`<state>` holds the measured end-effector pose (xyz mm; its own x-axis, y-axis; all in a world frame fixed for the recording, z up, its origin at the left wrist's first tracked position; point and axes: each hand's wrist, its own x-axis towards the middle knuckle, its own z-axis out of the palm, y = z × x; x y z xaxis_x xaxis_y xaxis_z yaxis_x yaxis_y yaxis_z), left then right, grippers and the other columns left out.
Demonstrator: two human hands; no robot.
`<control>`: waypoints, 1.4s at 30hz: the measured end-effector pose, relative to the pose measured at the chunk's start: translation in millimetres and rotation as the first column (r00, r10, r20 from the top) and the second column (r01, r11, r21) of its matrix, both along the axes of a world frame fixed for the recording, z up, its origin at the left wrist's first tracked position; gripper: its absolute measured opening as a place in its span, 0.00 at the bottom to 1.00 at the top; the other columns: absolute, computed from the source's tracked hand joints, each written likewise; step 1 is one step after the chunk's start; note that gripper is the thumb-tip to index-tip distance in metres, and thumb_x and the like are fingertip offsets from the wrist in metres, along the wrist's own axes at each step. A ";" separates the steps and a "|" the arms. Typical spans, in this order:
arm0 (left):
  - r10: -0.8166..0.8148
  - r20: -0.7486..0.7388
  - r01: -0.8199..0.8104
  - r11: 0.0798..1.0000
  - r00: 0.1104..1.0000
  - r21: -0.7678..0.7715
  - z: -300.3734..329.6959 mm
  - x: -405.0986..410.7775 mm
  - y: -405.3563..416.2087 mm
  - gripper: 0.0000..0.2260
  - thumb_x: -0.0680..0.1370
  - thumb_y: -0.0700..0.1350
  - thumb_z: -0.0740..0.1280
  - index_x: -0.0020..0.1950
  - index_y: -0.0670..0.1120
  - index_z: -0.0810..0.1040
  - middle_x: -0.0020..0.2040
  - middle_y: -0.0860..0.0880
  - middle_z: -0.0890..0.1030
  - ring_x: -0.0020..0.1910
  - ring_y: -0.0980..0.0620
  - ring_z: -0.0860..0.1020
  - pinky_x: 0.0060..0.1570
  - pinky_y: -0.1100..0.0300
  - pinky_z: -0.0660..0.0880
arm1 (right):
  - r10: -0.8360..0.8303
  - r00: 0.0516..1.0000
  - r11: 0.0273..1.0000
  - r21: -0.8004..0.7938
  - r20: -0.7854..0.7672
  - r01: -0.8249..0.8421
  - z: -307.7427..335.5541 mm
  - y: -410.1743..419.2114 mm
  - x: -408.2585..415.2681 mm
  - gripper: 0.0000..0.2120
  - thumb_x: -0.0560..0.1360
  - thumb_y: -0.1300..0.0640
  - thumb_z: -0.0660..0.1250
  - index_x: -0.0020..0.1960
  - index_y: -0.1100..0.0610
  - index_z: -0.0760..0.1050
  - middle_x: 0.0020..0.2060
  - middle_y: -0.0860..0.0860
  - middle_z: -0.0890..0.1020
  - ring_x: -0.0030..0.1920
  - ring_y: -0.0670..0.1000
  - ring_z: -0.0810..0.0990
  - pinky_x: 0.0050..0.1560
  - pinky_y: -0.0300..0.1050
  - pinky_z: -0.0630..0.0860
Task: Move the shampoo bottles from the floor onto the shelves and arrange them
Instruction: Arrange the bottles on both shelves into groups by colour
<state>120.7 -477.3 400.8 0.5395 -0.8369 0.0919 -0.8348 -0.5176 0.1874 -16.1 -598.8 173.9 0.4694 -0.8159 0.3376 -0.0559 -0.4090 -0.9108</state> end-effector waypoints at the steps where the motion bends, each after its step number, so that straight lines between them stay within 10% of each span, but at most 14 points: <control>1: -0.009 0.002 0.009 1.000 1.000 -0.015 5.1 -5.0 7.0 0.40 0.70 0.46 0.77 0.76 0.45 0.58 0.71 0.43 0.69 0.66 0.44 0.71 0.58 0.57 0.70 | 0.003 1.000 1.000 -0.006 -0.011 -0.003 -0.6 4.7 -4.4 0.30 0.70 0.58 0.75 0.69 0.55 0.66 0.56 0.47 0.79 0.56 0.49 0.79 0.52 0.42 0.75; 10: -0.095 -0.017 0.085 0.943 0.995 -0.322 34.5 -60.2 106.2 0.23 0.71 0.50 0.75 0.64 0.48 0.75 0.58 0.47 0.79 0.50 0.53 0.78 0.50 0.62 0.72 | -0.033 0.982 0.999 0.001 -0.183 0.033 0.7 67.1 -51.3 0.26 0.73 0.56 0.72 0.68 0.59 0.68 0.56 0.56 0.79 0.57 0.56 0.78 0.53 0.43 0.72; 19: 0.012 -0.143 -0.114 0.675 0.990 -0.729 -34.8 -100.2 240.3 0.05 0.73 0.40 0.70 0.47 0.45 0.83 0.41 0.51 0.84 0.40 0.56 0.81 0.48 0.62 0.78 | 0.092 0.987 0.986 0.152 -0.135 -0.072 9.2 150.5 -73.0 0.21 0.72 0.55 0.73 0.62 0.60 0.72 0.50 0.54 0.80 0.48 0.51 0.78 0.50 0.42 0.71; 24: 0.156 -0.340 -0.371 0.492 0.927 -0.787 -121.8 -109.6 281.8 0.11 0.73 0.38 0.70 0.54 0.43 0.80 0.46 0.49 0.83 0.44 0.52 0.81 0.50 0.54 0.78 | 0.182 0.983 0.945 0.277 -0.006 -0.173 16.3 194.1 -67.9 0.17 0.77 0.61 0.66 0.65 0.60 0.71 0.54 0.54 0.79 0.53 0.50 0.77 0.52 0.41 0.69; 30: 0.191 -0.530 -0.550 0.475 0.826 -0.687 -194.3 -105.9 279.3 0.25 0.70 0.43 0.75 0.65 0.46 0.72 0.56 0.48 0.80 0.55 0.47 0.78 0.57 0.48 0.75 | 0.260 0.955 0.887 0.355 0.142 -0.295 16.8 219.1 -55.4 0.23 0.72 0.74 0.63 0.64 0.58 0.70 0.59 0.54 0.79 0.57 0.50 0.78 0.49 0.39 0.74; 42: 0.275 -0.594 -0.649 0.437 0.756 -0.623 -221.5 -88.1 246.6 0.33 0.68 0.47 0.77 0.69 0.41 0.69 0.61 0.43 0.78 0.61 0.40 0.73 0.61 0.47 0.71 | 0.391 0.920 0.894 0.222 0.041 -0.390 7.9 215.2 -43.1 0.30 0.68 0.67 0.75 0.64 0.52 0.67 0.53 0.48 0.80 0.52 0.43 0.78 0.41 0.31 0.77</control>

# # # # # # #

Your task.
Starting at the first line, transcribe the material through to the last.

Answer space.
`<state>` holds the measured end-effector pose (xyz mm; its own x-axis, y-axis; all in a world frame fixed for the recording, z up, its origin at the left wrist's first tracked position; point and axes: each hand's wrist, its own x-axis towards the middle knuckle, its own z-axis out of the palm, y = z × x; x y z xaxis_x xaxis_y xaxis_z yaxis_x yaxis_y yaxis_z), left then right, grippers and the other columns left out.
Demonstrator: two human hands; no robot.
`<control>`: waypoints, 1.4s at 30hz: the measured end-effector pose, relative to the pose measured at the chunk's start: translation in millimetres and rotation as the first column (r00, r10, r20 from the top) and the second column (r01, r11, r21) of its matrix, both along the axes of a world frame fixed for the recording, z up, its origin at the left wrist's first tracked position; gripper: its absolute measured opening as a place in its span, 0.00 at the bottom to 1.00 at the top; the other columns: absolute, computed from the source's tracked hand joints, each written likewise; step 1 is one step after the chunk's start; note that gripper is the thumb-tip to index-tip distance in metres, and thumb_x and the like are fingertip offsets from the wrist in metres, along the wrist's own axes at each step. A ";" separates the steps and a "|" the arms. Typical spans, in this order:
arm0 (left):
  - r10: -0.8166..0.8148
  - r20: -0.7486..0.7388
  - r01: -0.8199..0.8104
  - r11: 0.0798..1.0000
  - r00: 0.1104..1.0000
  - r21: -0.7678..0.7715
  - z: -300.3734..329.6959 mm
  - x: -405.0986..410.7775 mm
  - y: -405.3563..416.2087 mm
  - gripper: 0.0000..0.2260
  - thumb_x: -0.0680..0.1370
  - thumb_y: -0.0700..0.1350
  - thumb_z: -0.0740..0.1280
  - index_x: -0.0020..0.1950
  - index_y: -0.0670..0.1120
  - index_z: -0.0810..0.1040
  - middle_x: -0.0020..0.2040
  - middle_y: -0.0860..0.0880
  - middle_z: -0.0890..0.1030
  - ring_x: -0.0020..0.1910
  - ring_y: -0.0980..0.0620
  - ring_z: -0.0860..0.1020
  - pinky_x: 0.0060..0.1570
  - pinky_y: -0.1100..0.0300
  - pinky_z: -0.0660..0.0880
arm1 (right):
  - r10: -0.8360..0.8303
  - r00: 0.0516..1.0000
  - r11: 0.0273..1.0000
  - r21: -0.8004..0.7938
  - r20: -0.7854..0.7672
  - r01: -0.8249..0.8421
  - z: -307.7427..335.5541 mm
  - y: -410.1743..419.2114 mm
  - x: -408.2585..415.2681 mm
  - gripper: 0.0000..0.2120
  - thumb_x: -0.0560..0.1360
  - thumb_y: -0.1300..0.0640
  - thumb_z: -0.0660..0.1250
  - index_x: -0.0020..0.1960
  - index_y: -0.1100..0.0610
  - index_z: -0.0760..0.1050
  - middle_x: 0.0020..0.2060
  - middle_y: -0.0860..0.0860
  - middle_z: -0.0890..0.1020
  - ring_x: -0.0030..0.1920
  - ring_y: -0.0670..0.1000
  - ring_z: -0.0810..0.0990
  - pinky_x: 0.0050..0.1560
  - pinky_y: -0.0300..0.1050
  - pinky_z: -0.0630..0.0860
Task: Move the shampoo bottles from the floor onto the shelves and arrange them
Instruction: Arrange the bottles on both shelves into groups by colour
<state>120.7 -477.3 400.8 0.5395 -0.8369 0.0919 -0.8348 -0.5176 0.1874 -16.1 -598.8 173.9 0.4694 -0.8159 0.3376 -0.0559 -0.4090 -0.9108</state> end-effector waypoints at the steps where the motion bends, each after its step number, so that straight lines between them stay within 10% of each span, but at most 14 points: <control>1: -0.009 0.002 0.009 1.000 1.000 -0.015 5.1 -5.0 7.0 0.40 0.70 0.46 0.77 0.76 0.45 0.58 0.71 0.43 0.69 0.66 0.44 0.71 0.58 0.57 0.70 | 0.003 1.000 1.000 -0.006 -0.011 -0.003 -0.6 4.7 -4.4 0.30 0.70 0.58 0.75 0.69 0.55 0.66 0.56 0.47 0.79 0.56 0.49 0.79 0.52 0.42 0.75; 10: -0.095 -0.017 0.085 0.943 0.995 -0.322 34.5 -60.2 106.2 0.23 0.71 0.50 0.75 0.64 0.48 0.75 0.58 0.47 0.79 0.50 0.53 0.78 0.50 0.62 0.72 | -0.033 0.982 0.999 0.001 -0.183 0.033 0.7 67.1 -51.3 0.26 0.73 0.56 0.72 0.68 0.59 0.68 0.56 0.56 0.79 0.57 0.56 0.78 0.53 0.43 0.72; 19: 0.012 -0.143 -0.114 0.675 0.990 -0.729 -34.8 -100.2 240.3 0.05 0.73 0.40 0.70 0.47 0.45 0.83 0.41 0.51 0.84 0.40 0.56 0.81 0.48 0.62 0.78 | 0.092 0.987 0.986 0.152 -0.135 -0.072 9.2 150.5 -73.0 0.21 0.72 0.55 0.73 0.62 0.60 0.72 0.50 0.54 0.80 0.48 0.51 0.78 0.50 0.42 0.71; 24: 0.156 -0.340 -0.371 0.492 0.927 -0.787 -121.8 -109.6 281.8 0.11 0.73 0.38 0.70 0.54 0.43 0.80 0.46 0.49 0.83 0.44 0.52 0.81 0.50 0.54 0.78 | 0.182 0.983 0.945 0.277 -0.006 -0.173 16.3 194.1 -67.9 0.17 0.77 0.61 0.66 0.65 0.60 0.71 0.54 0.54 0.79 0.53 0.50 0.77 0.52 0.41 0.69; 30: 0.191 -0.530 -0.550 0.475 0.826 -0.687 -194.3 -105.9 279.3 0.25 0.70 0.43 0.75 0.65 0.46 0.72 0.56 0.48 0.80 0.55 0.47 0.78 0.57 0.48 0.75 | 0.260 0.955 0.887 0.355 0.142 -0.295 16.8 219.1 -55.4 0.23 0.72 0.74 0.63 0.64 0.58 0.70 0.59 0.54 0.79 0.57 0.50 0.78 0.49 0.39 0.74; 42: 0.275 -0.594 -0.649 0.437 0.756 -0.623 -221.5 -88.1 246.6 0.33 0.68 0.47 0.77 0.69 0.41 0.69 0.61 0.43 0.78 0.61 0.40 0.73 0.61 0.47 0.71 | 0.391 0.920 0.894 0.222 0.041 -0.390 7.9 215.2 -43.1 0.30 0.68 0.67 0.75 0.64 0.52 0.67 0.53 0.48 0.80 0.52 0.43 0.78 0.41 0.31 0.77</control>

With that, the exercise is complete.